(Problem requirements):
Output only the stretch of the listing that starts at the line containing "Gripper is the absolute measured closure" and ends at the line containing "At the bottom", reproduced exactly with both ends.

(Collected data):
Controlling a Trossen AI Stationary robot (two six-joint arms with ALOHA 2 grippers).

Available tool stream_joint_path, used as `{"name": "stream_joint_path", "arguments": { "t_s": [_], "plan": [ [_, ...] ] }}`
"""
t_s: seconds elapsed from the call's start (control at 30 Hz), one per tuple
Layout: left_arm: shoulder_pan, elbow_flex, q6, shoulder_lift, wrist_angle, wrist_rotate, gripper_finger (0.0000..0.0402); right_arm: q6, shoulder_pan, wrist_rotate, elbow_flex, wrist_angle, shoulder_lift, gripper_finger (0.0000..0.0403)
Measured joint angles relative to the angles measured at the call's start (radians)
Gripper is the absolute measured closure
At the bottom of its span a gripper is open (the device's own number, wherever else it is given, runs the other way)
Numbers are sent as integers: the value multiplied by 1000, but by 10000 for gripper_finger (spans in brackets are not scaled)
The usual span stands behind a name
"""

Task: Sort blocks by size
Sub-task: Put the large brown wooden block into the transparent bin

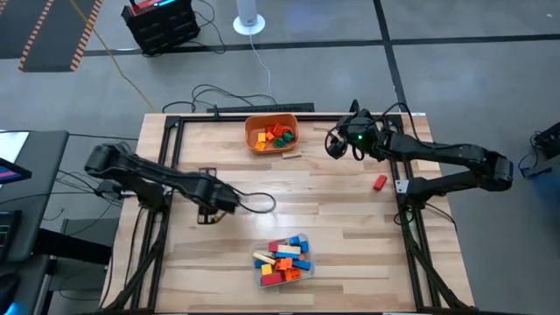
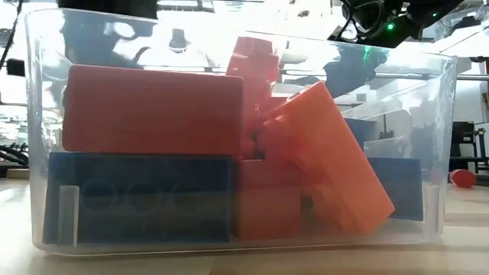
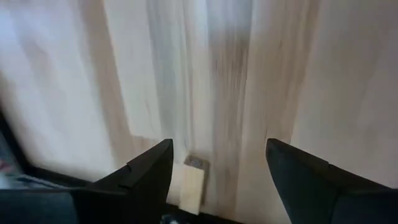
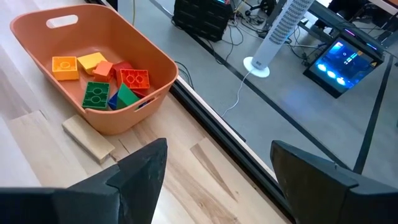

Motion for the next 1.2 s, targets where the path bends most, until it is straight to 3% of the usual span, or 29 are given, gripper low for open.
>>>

(Solution):
Gripper is the absolute measured closure
At the bottom of its span a gripper is open (the device's own number, wherever else it is given, runs the other way)

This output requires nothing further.